Dans son texte adopté ce mardi 4 février, le Sénat durcit ses positions sur le projet de loi de bioéthique, en opposition avec l'Assemblée nationale.
L'hemicycle du palais du Luxembourg était quasi plein, ce mardi 4 février, lors du vote. Photo Jacques Paquier / Flickr
Le Sénat a adopté de justesse, mardi lors du vote solennel en première lecture, le projet de loi bioéthique qui ouvre notamment la procréation médicalement assistée (PMA) aux femmes seules et aux couples de femmes.
Le projet de loi a été voté par 153 voix pour, principalement de gauche. La majorité sénatoriale de droite a très largement voté contre (97 des 144 LR, 26 des 51 centristes, 7 des 13 Indépendants). 45 sénateurs se sont abstenus.
Le texte voté par la Haute assemblée a largement été modifié par rapport à celui initialement présenté par l’Assemblée nationale. Beaucoup plus contraignant et restrictif, il va maintenant repartir du côté du palais Bourbon afin d'être à nouveau examiné par les députés qui auront le dernier mot.
Voici les principaux points de désaccord entre les deux chambres parlementaires.

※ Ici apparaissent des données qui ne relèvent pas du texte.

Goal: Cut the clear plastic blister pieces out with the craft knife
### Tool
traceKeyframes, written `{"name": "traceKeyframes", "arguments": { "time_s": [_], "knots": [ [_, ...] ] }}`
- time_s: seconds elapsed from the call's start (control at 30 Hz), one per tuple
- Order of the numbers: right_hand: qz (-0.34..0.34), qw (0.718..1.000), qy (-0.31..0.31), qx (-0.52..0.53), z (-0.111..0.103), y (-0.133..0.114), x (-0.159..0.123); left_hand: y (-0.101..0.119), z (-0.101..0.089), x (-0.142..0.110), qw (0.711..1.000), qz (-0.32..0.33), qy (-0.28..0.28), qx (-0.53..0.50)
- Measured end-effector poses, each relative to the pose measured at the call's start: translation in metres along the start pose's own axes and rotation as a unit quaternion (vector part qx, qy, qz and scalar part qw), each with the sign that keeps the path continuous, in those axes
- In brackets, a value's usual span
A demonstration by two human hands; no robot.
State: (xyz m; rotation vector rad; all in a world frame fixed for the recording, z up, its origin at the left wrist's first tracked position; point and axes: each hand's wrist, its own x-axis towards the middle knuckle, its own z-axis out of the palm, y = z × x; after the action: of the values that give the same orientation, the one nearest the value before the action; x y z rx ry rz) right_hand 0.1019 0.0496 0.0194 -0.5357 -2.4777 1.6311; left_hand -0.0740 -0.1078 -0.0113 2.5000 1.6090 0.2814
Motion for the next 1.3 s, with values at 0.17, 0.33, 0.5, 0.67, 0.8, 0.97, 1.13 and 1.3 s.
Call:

Remboursement de la PMA aux femmes célibataires et aux couples de femmes
Si le Sénat s’est montré favorable à l’ouverture de la PMA pour les femmes célibataires et aux couples de femmes, il a néanmoins limité son remboursement par la sécurité sociale aux cas à « caractère médical ». C’est à dire pour les femmes souffrant d’une infertilité médicalement constatée. Les autres devront donc régler la facture. Dans un avis de 2017, le Comité Consultatif National d’Ethique pour les sciences de la vie et de la santé avait évalué entre 3000 et 4000 euros le coût d’une fécondation in vitro, l’une des techniques de procréation médicalement assistée les plus utilisées.
La filiation
Conséquence de l’ouverture de la PMA aux couples lesbiens, le gouvernement préconise que celle qui n’a pas porté le bébé soit reconnue comme parent à égalité avec sa compagne qui accouche, par le moyen d’une reconnaissance anticipée de l’enfant devant un notaire. Comme peuvent le faire les couples hétérosexuels non mariés. Les sénateurs ont quant à eux proposé une solution beaucoup plus restrictive : l’établissement de la filiation de la mère d’intention, celle qui n’a pas accouché, par voie d’adoption.
La GPA à l’étranger
Tandis que le gouvernement proposait que la reconnaissance directe du lien de filiation d’un enfant né à l’étranger d’une GPA soit appréciée « au regard de la loi française » et non pas de la loi du pays où elle a été réalisée. L’objectif étant de limiter la transcription au seul parent biologique. Le second parent doit alors passer par une procédure d’adoption. Porté par le très conservateur Bruno Retailleau, président du groupe LR, les pensionnaires du palais du Luxembourg ont voté un amendement, interdisant la transcription complète à l’état-civil des actes de naissance établis à l’étranger mentionnant deux pères ou mentionnant comme mère une femme autre que celle ayant accouché.
Le double don
Mesure défendue par le gouvernement, la H aute assemblée s’est prononcée contre le double don de gamètes dans le cadre d’une PMA. Cette pratique consiste pour un couple à pouvoir recourir à la fois à un don d’ovocyte et à un don de sperme. Une technique qui pourrait offrir une nouvelle alternative aux couples dont les deux membres sont infertiles. Alors que la loi actuelle exige pour concevoir un embryon que les gamètes proviennent d’au moins un membre du couple.
Accès aux origines
Le Sénat a également réécrit l’article 3 du projet de loi bioéthique, relatif à l’accès aux origines d’un enfant issu d’un don de gamètes. Le texte initial voté par les députés prévoyait que les personnes nées d’une PMA avec don de gamètes ou d’embryons aient le droit d’accéder, à leur majorité, à des données dites « non identifiantes » (âge, caractéristiques physiques…) mais aussi à l’identité du donneur (ou de la donneuse). Les sénateurs ont quant à eux fait la distinction entre l’accès aux « données non identifiantes », « accepté de manière irrévocable par les futurs donneurs préalablement au don », et l’accès à l’identité des donneurs qui doit faire, selon eux, l’objet d’un consentement du donneur au moment de la demande d’accès.